En Guadalajara y Monterrey, el operativo también abarca un blindaje riguroso de los aeropuertos internacionales y las centrales de autobuses. Se establecerán módulos de información y vigilancia permanente para orientar a los aficionados y prevenir delitos comunes como el robo a transeúntes o el fraude en servicios de transporte. Las corporaciones de Jalisco y Nuevo León han iniciado fases de capacitación intensiva en protocolos de derechos humanos y manejo de crisis, buscando evitar incidentes de brutalidad policial o discriminación que pudieran empañar la imagen del torneo.

La coordinación con Interpol y agencias de inteligencia extranjeras será clave para el control de fronteras y la detección de perfiles de riesgo que pudieran intentar ingresar al país.

El plan de seguridad también contempla una vertiente tecnológica robusta. Unidades especializadas en ciberseguridad de la Guardia Nacional monitorearán de forma constante la venta de boletaje en plataformas digitales y la oferta de paquetes turísticos para prevenir fraudes electrónicos. Este esfuerzo se extiende al monitoreo de redes sociales para detectar posibles amenazas o convocatorias que pudieran derivar en alteraciones del orden público.

La infraestructura de comunicaciones en los estadios será reforzada para asegurar que los sistemas de emergencia operen sin interrupciones, incluso ante la saturación de las redes celulares por la presencia masiva de usuarios.

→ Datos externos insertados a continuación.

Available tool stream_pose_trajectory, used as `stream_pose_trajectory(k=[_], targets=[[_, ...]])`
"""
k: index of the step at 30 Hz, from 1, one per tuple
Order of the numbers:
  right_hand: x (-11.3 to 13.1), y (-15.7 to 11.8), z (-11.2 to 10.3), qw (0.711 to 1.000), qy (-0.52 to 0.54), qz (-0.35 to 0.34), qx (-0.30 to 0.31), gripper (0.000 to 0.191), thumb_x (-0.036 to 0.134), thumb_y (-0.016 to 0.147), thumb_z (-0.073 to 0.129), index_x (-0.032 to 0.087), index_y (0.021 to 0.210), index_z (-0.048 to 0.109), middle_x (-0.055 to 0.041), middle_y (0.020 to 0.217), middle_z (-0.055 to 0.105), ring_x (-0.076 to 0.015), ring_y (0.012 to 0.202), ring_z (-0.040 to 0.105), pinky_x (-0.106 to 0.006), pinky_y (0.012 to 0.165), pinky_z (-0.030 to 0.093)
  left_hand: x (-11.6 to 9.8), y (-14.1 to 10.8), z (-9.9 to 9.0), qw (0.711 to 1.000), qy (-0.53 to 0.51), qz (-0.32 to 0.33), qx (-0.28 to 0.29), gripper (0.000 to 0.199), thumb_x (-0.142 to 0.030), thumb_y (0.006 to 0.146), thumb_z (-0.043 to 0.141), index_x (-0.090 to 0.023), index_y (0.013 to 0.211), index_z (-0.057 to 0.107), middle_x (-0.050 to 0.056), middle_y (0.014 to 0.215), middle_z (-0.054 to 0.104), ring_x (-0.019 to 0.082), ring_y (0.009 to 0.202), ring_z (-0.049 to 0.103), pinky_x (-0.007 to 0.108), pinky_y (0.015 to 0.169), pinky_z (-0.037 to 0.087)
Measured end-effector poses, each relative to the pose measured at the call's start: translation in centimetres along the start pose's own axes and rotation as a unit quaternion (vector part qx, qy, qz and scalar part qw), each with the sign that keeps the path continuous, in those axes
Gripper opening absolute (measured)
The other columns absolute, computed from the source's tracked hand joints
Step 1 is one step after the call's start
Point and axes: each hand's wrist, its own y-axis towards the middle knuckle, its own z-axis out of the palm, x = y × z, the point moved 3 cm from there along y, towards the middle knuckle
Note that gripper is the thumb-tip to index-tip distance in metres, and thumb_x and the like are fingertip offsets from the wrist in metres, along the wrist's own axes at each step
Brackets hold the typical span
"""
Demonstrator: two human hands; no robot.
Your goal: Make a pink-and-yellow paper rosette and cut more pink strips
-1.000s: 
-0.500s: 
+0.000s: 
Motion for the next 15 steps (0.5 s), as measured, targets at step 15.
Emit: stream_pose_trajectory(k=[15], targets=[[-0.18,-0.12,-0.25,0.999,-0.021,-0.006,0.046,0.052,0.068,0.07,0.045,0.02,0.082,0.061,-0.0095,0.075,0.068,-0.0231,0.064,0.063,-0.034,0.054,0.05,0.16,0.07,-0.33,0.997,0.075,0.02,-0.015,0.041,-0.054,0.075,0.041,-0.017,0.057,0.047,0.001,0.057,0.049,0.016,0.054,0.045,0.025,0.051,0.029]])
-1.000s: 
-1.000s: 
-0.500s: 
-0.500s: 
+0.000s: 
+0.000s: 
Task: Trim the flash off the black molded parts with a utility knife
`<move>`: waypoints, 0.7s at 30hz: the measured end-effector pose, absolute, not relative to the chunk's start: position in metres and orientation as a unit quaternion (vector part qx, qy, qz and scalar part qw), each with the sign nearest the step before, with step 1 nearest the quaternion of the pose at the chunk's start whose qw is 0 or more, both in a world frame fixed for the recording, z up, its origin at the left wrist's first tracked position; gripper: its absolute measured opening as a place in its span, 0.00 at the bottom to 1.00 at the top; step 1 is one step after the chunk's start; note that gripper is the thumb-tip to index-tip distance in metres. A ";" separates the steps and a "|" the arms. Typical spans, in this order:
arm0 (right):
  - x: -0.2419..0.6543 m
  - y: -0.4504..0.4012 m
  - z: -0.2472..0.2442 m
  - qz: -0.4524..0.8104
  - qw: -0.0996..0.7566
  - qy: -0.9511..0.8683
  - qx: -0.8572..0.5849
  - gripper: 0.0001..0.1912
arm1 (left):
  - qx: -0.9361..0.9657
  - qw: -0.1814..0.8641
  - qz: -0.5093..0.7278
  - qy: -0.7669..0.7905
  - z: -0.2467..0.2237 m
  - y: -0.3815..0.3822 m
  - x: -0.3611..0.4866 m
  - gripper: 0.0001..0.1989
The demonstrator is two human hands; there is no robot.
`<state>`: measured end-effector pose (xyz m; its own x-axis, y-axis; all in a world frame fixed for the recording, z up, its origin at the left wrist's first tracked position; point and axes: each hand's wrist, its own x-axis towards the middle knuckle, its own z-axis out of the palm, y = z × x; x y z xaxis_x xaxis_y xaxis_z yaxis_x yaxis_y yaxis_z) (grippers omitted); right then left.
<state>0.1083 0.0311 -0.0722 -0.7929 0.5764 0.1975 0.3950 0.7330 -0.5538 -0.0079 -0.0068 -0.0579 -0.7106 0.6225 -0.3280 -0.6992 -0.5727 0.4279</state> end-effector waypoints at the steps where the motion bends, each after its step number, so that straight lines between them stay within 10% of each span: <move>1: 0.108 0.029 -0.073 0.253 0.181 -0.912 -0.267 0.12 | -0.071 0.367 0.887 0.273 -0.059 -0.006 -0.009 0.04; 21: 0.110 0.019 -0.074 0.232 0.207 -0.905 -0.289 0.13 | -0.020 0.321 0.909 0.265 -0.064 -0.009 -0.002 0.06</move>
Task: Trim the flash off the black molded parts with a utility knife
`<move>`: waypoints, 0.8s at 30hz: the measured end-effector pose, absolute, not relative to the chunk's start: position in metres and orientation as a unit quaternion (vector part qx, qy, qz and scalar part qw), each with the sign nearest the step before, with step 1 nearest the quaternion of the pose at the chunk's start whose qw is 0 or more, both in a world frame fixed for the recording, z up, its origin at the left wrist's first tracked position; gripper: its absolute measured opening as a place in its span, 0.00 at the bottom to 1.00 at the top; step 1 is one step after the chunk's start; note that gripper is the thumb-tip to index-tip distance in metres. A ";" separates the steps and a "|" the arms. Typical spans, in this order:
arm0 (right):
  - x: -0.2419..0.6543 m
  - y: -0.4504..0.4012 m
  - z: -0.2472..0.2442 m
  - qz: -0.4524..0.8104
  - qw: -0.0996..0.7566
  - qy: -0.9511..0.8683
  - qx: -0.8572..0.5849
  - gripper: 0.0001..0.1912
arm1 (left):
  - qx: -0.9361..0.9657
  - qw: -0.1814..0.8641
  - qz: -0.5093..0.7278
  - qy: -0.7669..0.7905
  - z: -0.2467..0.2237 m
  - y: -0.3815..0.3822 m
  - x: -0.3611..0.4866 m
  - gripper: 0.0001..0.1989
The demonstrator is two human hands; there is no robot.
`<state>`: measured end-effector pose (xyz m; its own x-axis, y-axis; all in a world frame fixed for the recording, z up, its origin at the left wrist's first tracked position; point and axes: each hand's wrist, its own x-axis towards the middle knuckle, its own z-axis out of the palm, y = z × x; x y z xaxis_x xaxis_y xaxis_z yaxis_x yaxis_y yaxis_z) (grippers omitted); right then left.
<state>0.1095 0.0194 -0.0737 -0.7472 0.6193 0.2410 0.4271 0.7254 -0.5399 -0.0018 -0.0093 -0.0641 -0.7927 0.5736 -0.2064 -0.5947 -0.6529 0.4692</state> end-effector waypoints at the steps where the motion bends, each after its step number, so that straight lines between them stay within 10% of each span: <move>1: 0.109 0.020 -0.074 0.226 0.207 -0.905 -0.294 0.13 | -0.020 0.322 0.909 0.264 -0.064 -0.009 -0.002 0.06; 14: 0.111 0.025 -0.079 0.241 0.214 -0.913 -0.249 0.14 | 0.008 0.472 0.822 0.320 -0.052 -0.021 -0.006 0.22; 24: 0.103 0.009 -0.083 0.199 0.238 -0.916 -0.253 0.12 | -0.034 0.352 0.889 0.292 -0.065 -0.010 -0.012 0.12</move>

La protección civil se integra como un pilar fundamental en este esquema de 100 mil efectivos. Grupos de respuesta rápida, bomberos y servicios de emergencia médica estarán posicionados en puntos estratégicos cercanos a los estadios y hoteles de las selecciones nacionales. Estos equipos cuentan con protocolos específicos para actuar ante contingencias climáticas, sismos o fallas estructurales, operando de manera sincronizada con el personal de vigilancia. La meta institucional es reducir los tiempos de respuesta a menos de cinco minutos en caso de cualquier incidente dentro de las zonas de influencia del Mundial.

Finalmente, el Gabinete de Seguridad mantendrá reuniones semanales para evaluar la evolución de los riesgos y ajustar el despliegue de los elementos conforme se acerque la fecha de inauguración en el Estadio Azteca. La logística actual representa un reto sin precedentes para la administración pública, que deberá demostrar que tiene la capacidad de coordinar a diversas corporaciones bajo un mando unificado. La efectividad de estos 100 mil elementos será la prueba definitiva sobre la capacidad operativa de México para albergar eventos de escala global sin comprometer la paz pública interna ni los derechos fundamentales de los ciudadanos y visitantes.